# Honda EU6500IS No Spark. Suggestions please



## Eternal10 (Jan 29, 2020)

Just picked up a used EU6500is and it’s not getting spark. Disconnected the low oil sensor and still none. Oil level fine. Unit has under 100 hours. Any suggestions are appreciated


----------



## Melson (Dec 8, 2019)

The control unit needs to receive a pulse on the yellow /blue wire coming from the pulse generator, (marked as "PC+). The pulse generator, I would imagine to be located on the flywheel.
If that signal is satisfied, and there is no engine stop signal, then the control module outputs a DC pulse to the ignition coil primary.
I found this info by examining the wiring schematic on page 76-77 in the owners manual. 
Perhaps one of the other members has additional information and details.


----------



## Eternal10 (Jan 29, 2020)

Melson said:


> The control unit needs to receive a pulse on the yellow /blue wire coming from the pulse generator, (marked as "PC+).
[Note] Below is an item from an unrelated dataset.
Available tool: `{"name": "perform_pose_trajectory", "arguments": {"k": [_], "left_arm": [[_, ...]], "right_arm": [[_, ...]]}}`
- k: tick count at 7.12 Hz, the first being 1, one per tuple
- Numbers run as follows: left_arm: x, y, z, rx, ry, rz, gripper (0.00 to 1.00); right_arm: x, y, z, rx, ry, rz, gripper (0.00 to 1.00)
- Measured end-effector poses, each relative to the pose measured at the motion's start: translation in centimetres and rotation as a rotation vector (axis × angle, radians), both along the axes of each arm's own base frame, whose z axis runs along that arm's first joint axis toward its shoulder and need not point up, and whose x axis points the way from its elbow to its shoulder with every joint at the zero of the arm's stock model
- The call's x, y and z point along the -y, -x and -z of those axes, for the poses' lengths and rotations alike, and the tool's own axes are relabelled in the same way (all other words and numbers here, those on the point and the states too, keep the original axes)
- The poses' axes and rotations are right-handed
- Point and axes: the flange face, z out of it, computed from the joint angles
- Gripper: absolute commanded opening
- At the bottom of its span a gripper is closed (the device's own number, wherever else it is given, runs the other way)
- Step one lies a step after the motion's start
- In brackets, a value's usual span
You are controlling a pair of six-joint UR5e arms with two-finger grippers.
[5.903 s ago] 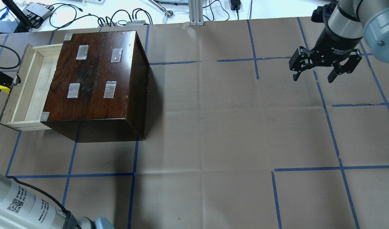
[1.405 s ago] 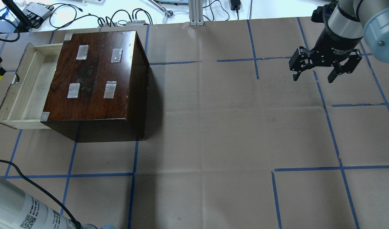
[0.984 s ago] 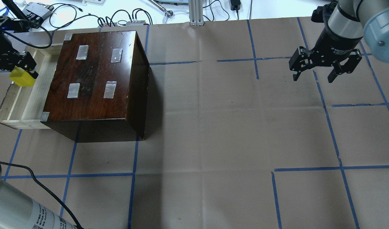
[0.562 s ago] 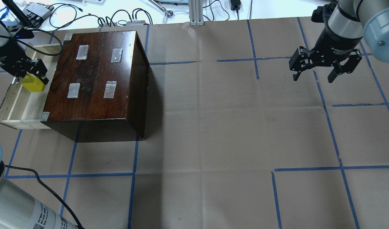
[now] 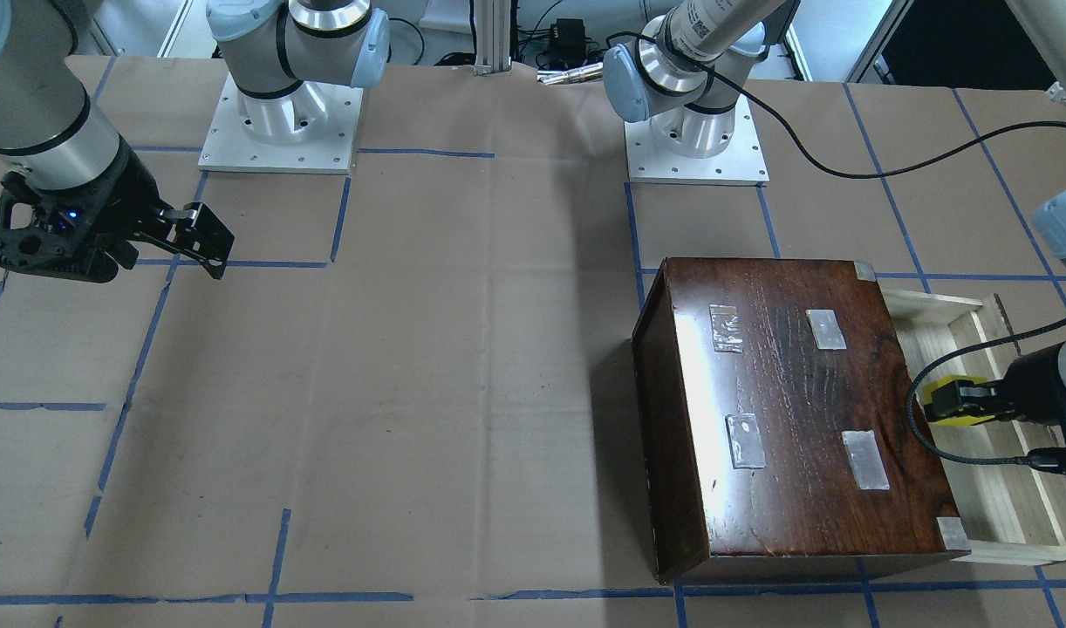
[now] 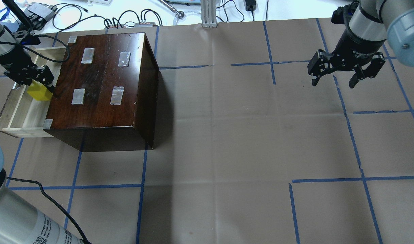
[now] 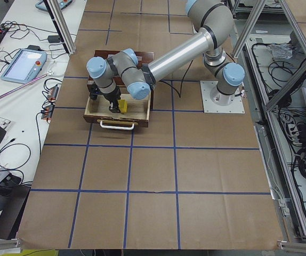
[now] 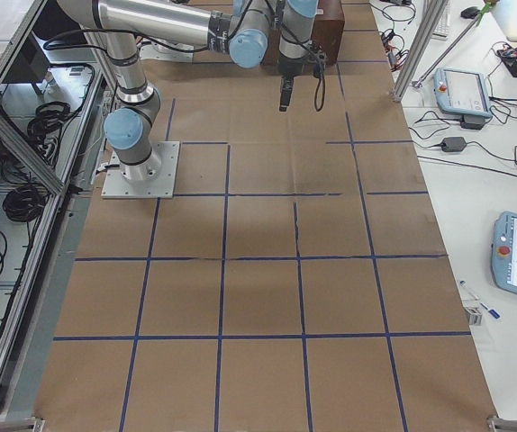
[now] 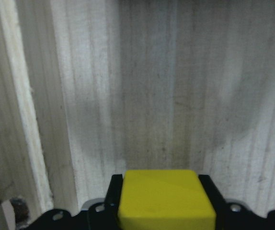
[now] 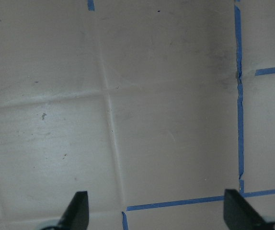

The pulse generator, I would imagine to be located on the flywheel.
> If that signal is satisfied, and there is no engine stop signal, then the control module outputs a DC pulse to the ignition coil primary.
> I found this info by examining the wiring schematic on page 76-77 in the owners manual.
> Perhaps one of the other members has additional information and details.



Interesting thank you


----------



## Prov304 (Apr 17, 2021)

Eternal10 said:


> Interesting thank you


Did you ever figure it out? I'd be curious about the solution. I had one that started hard and it was just the spark plug arrestor.


----------